Vital para a América. Como podem imaginar, a exploração de Spruce Pine é vital para a indústria e os Estados Unidos estão actualmente num momento em que terão de comprar muitas, muitas bolachas à Sibelco. A razão é que, durante muitos anos, a Ásia foi o grande produtor de chips, mas com as tensões entre a China e os Estados Unidos, o país norte-americano percebeu que não pode depender da indústria externa. É por isso que está a investir uma enorme quantidade de recursos na atração de talentos para construir chips dentro das suas fronteiras.
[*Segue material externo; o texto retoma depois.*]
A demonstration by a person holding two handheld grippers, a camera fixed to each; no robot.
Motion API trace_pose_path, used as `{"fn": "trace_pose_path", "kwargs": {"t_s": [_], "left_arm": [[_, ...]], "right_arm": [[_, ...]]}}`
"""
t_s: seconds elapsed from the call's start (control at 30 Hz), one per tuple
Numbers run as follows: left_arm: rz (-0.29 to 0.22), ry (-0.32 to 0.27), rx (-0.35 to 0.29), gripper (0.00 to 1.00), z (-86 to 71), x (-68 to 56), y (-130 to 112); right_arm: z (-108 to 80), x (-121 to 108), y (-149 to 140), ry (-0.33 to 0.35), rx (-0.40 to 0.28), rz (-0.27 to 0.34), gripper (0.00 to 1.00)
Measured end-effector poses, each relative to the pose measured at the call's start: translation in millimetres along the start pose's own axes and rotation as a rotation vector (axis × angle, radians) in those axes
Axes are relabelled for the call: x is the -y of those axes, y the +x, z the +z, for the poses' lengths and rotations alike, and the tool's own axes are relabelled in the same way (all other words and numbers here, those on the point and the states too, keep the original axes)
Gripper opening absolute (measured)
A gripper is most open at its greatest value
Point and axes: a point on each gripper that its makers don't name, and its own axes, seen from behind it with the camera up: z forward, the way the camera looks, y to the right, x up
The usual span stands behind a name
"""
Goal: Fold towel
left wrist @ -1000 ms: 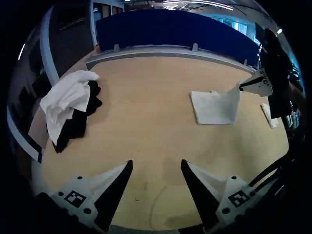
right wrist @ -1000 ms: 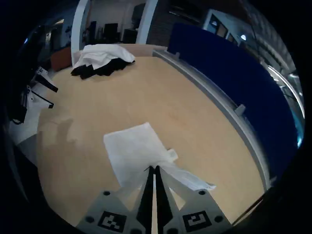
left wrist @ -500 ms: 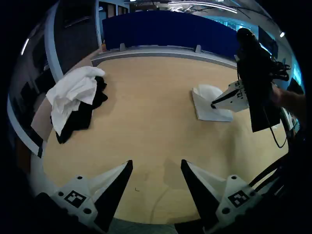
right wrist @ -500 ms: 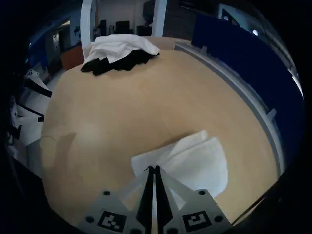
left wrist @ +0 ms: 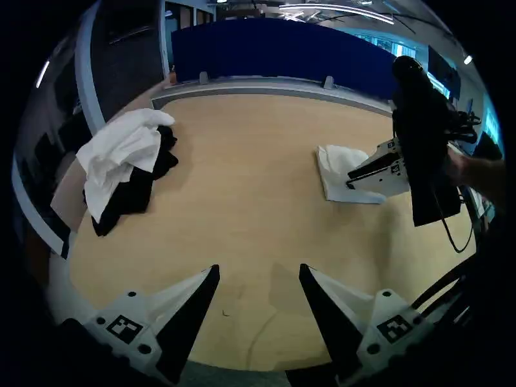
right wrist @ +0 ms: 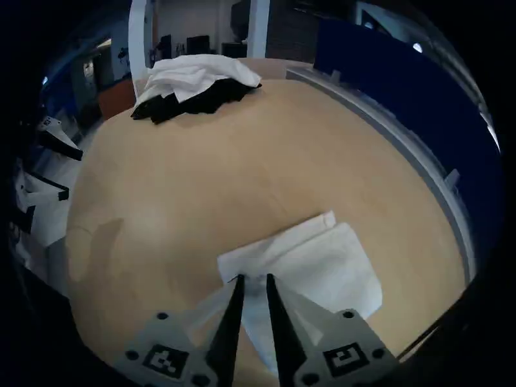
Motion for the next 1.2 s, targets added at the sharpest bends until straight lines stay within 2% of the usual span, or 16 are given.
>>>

Obviamente, Spruce Pine também é vital para o resto do mundo e a China poderá encontrar-se em sérios problemas se, em algum momento, os Estados Unidos vetarem a compra de wafers ao gigante asiático. Seria um grande conflito para ambos os territórios, já que a China precisa do semicondutor para imprimir padrões de transistores (a SMIC está muito envolvida em ajudar a Huawei a criar seus processadores), mas a economia dos Estados Unidos seria atingida se vetassem esse acesso ao produto da Sibelco.
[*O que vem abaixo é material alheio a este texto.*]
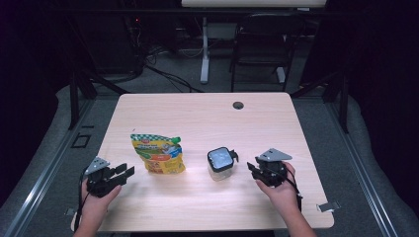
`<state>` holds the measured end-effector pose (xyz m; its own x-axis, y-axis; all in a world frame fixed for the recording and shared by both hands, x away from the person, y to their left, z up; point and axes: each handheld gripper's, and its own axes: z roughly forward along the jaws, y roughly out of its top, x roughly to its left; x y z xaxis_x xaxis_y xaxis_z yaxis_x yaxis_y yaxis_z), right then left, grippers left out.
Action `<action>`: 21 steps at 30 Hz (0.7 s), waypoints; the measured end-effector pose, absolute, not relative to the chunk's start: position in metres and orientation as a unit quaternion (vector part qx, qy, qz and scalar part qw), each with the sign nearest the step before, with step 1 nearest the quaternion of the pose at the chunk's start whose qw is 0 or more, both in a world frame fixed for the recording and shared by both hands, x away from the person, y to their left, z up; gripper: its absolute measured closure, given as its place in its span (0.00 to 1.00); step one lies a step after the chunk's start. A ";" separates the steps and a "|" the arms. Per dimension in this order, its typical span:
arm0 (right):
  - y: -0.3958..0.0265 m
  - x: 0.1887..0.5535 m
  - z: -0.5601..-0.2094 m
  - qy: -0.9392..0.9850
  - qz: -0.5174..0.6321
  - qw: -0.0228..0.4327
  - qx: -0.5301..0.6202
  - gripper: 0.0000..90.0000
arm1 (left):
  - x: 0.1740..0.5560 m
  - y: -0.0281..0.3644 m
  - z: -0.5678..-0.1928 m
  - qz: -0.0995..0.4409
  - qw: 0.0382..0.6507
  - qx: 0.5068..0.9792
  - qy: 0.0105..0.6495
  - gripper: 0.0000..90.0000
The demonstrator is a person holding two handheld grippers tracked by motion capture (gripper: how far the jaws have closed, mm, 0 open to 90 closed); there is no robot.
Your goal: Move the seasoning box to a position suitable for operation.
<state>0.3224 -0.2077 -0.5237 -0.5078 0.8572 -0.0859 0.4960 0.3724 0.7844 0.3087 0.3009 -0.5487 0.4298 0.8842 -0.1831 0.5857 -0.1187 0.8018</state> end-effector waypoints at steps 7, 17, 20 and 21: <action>-0.199 0.329 -0.533 0.787 0.373 0.232 0.433 0.68 | 0.309 0.301 -0.550 0.174 0.430 0.727 0.507 0.67; -0.188 0.351 -0.549 0.791 0.383 0.202 0.433 0.68 | 0.309 0.300 -0.551 0.174 0.427 0.729 0.505 0.69; -0.185 0.358 -0.551 0.791 0.385 0.195 0.434 0.69 | 0.309 0.301 -0.550 0.173 0.427 0.729 0.507 0.69; -0.183 0.361 -0.553 0.791 0.387 0.193 0.433 0.69 | 0.309 0.301 -0.551 0.174 0.427 0.728 0.507 0.69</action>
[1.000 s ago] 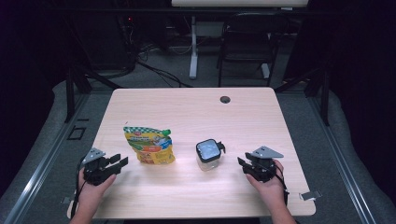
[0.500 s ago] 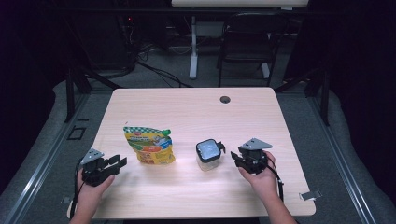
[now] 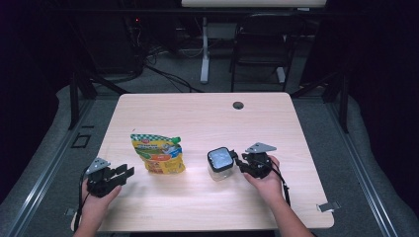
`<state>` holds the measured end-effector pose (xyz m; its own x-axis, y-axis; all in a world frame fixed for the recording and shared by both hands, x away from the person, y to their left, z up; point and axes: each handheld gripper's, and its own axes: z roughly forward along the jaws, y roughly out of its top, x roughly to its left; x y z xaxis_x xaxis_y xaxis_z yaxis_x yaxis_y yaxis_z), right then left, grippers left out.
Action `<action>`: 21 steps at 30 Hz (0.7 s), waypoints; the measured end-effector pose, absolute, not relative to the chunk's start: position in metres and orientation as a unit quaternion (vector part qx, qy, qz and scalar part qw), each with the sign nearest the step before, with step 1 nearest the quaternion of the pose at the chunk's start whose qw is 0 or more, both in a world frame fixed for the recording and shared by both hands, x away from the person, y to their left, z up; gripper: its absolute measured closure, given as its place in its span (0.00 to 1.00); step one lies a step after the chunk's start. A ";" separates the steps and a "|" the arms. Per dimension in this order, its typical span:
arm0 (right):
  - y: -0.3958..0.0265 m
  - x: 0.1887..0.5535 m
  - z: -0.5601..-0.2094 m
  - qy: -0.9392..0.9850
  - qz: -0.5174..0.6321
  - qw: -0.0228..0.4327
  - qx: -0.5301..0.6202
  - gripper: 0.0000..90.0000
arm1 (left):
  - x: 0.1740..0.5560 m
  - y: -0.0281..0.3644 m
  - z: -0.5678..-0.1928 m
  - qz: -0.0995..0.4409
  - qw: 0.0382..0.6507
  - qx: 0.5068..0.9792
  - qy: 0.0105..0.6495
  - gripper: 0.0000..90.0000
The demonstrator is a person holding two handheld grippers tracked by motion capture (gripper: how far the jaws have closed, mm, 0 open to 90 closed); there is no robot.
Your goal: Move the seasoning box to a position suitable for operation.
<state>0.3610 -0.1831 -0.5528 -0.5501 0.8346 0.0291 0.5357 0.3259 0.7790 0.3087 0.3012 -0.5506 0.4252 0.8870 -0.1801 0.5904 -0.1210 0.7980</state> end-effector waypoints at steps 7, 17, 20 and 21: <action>-0.173 0.368 -0.560 0.793 0.386 0.203 0.426 0.71 | 0.307 0.303 -0.551 0.174 0.424 0.728 0.509 0.69; -0.166 0.366 -0.561 0.792 0.394 0.227 0.408 0.81 | 0.305 0.305 -0.551 0.173 0.424 0.728 0.511 0.69; -0.166 0.365 -0.560 0.793 0.387 0.233 0.409 0.86 | 0.305 0.304 -0.551 0.173 0.424 0.728 0.510 0.69; -0.166 0.364 -0.560 0.793 0.384 0.235 0.410 0.88 | 0.305 0.304 -0.551 0.173 0.425 0.728 0.510 0.69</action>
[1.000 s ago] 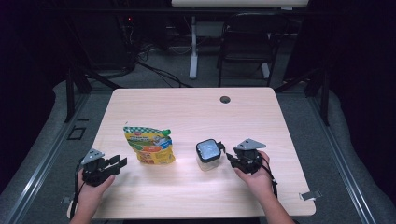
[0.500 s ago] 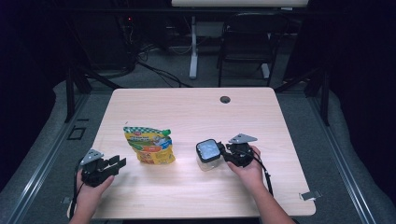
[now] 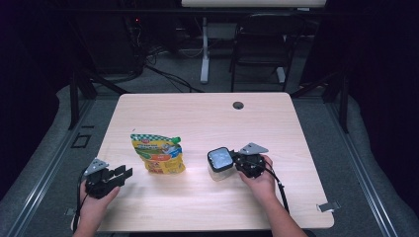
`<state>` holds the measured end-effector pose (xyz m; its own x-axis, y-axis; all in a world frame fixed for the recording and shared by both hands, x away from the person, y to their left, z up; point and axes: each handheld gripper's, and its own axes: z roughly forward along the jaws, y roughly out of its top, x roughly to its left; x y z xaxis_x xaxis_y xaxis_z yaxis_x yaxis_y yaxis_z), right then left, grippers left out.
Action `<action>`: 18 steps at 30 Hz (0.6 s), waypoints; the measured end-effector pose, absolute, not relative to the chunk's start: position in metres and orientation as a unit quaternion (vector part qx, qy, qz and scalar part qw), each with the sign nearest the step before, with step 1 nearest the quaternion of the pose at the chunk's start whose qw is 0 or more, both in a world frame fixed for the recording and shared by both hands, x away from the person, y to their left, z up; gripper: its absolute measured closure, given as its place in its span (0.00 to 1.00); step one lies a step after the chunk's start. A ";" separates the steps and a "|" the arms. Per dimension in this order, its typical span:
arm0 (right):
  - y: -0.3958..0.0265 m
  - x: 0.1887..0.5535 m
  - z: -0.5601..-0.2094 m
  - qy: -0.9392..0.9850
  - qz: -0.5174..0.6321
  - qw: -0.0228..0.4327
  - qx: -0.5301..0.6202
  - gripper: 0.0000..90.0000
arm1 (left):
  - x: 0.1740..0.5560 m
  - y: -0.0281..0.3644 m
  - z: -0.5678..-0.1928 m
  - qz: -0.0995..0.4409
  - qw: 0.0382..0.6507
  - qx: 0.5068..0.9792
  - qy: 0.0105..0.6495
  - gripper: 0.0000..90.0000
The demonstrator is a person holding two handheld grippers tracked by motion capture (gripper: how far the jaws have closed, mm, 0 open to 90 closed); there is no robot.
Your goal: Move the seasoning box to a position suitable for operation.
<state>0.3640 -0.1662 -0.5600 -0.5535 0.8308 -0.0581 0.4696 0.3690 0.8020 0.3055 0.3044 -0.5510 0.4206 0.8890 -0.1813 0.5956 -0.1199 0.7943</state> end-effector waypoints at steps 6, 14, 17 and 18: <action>-0.168 0.362 -0.559 0.792 0.391 0.224 0.413 0.92 | 0.306 0.304 -0.551 0.173 0.424 0.730 0.507 0.69; -0.166 0.360 -0.559 0.794 0.382 0.237 0.408 0.94 | 0.307 0.303 -0.551 0.175 0.425 0.730 0.506 0.69; -0.165 0.359 -0.559 0.794 0.381 0.239 0.410 0.94 | 0.307 0.304 -0.551 0.174 0.425 0.730 0.506 0.69; -0.165 0.358 -0.558 0.793 0.382 0.238 0.410 0.94 | 0.307 0.303 -0.551 0.174 0.426 0.730 0.506 0.69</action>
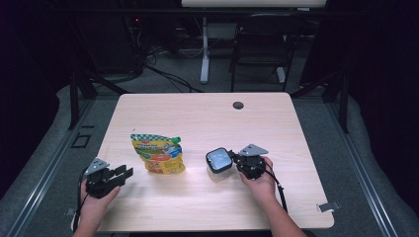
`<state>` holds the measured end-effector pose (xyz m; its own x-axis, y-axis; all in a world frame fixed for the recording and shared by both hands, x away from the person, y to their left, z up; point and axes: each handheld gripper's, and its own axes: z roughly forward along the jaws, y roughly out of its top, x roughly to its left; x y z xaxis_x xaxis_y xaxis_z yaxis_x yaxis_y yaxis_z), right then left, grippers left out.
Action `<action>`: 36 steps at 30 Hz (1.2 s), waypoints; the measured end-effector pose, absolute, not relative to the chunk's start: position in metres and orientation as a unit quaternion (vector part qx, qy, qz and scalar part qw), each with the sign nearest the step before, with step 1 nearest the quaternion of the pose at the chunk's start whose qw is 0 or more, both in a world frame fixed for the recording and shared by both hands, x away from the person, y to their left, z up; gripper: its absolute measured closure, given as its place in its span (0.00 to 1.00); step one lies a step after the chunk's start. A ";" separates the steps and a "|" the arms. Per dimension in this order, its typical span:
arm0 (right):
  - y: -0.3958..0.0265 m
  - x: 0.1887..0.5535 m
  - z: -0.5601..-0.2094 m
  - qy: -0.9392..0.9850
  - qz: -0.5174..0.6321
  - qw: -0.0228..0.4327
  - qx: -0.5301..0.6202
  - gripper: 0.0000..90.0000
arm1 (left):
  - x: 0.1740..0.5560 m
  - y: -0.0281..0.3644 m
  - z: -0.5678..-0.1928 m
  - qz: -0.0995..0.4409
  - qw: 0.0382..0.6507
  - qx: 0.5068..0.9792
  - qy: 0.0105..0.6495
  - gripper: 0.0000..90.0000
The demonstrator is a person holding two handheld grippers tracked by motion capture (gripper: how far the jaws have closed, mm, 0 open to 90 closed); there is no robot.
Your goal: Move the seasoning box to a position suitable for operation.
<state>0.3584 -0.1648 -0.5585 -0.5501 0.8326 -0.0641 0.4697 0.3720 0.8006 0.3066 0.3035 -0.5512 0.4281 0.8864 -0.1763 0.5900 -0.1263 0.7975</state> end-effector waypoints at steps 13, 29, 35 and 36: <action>-0.156 0.343 -0.551 0.803 0.352 0.223 0.426 0.94 | 0.305 0.302 -0.551 0.175 0.429 0.727 0.506 0.69; -0.153 0.315 -0.551 0.791 0.361 0.202 0.451 0.92 | 0.306 0.301 -0.551 0.172 0.424 0.732 0.505 0.69; -0.153 0.312 -0.552 0.796 0.356 0.207 0.445 0.92 | 0.306 0.300 -0.551 0.174 0.427 0.731 0.503 0.69; -0.154 0.312 -0.552 0.796 0.357 0.206 0.444 0.91 | 0.306 0.300 -0.551 0.175 0.427 0.731 0.503 0.69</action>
Não há alternativas conhecidas. A grande questão é: a China ou qualquer outro país não poderia refinar o silício a este nível? O problema, além da própria técnica para que não haja impurezas no processo de refino, é que não foram encontradas outras fontes de quartzo tão puras como as do Spruce Pine. Como dissemos há alguns parágrafos, ocorreu uma coincidência geológica naquela área que tem milhões de anos e entram na equação tanto a temperatura atingida nas placas tectônicas quanto a ausência de partículas contaminantes.
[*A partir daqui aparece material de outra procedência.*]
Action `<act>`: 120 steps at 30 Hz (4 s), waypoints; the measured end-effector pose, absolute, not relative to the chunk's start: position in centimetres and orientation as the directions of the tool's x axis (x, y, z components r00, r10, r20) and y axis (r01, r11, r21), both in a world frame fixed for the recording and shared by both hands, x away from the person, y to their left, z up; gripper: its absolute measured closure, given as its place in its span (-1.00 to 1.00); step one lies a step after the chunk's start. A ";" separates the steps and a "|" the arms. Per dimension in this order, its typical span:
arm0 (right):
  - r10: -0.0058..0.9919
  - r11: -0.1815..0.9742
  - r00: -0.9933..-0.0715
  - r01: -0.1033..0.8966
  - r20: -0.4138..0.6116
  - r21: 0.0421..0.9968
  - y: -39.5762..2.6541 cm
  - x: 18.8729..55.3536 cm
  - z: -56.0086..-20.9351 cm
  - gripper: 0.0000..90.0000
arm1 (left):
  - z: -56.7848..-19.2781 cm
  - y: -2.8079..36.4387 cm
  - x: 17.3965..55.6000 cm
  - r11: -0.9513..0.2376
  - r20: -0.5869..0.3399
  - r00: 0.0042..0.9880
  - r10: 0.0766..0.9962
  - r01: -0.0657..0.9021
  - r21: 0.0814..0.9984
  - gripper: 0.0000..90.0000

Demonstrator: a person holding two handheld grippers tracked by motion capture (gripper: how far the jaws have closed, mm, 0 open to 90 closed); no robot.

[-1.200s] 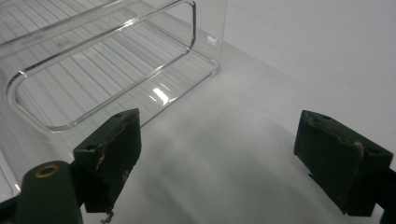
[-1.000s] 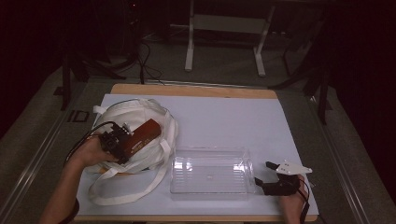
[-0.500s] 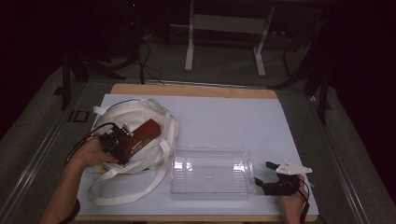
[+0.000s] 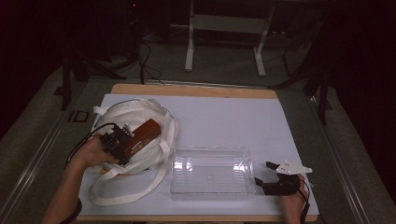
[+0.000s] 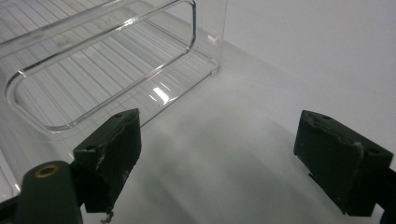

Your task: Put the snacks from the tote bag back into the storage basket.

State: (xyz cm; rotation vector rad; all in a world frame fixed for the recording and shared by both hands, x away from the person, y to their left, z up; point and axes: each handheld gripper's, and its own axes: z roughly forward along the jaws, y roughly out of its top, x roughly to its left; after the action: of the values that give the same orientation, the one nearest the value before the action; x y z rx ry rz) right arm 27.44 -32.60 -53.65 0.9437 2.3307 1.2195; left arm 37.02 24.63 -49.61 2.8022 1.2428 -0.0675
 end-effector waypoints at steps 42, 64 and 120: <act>0.696 0.410 -0.718 0.398 0.000 0.821 -32.6 27.4 -53.6 -0.67 | -45.0 25.9 35.3 -0.755 0.007 0.768 0.641 0.629 0.186 -0.03; 0.697 0.407 -0.717 0.399 0.003 0.822 -32.6 27.4 -53.6 -0.67 | -41.9 24.8 33.8 -0.829 0.067 0.835 0.545 0.526 0.190 -0.03; 0.698 0.403 -0.717 0.399 0.005 0.824 -32.7 27.4 -53.6 -0.67 | -38.0 19.5 30.8 -0.936 0.092 0.945 0.313 0.291 0.198 -0.03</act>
State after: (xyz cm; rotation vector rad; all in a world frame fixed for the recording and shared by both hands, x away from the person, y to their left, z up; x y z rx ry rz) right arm 27.42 -32.65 -53.62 0.9485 2.3250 1.2248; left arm 30.77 19.48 -38.05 2.9180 0.4567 0.1816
E… qual é a produção? Bom, não se sabe e, na verdade, temos que partir para estimativas. Como lemos no SCMP, os analistas estimam que as minas da Sibelco e da The Quartz Corp em Spruce Pine produzem entre 80 e 90% da oferta mundial, mas como dizemos, não existe uma quantidade exata que nos permita ter uma ideia do que isso significa essa porcentagem. A razão é que este assunto é extremamente secreto.
Sigilo abusivo. Esse sigilo é algo que parece saído de filmes de espionagem. A reportagem do Wire expõe casos peculiares, como a Unimin não permitir a saída de funcionários da área para a qual tem autorização, contratos com diversos fornecedores e até diversos empreiteiros em caráter temporário para que nenhum deles saiba muito sobre o que acontece no local. Ou fortes cláusulas de confidencialidade para todos os funcionários.
Depois temos histórias como as do já citado Alex Glover. Aponta casos de demissões repentinas por trazer alguém não autorizado ao trabalho, cláusulas que impedem o pessoal da empresa de conviver com pessoas que trabalham em concorrente e até pessoas que vão de olhos vendados para o trabalho, sim, para alcançá-lo é preciso cruzar alguma chave ponto para o qual você não tem autorização. É preciso dizer que essas histórias não puderam ser verificadas porque a Sibelco não possui departamento de relações públicas. Na verdade, no site deles você tem que clicar em ‘mais’ para encontrar as inscrições eletrônicas e eles também não entram em muitos detalhes.
Um diamante cercado pela pobreza. Poderíamos pensar que tal lugar seria cercado de riqueza, como um Vale do Silício nos Apalaches, mas o condado de Mitchell, onde Spruice Pine está localizado, tem um salário médio de US$ 37.000 anuais, bem abaixo da média nacional de cerca de US$ 50.000. 20% da população do condado vive abaixo da linha da pobreza. Na região, Apple, Google e Microsoft abriram fábricas de servidores que ajudam a dar emprego à população, mas, além disso, a prosperidade observada na região na década de 1950 é apenas uma memória distante. Curioso pela exploração que guarda o segredo de todos os dispositivos que usamos no dia a dia.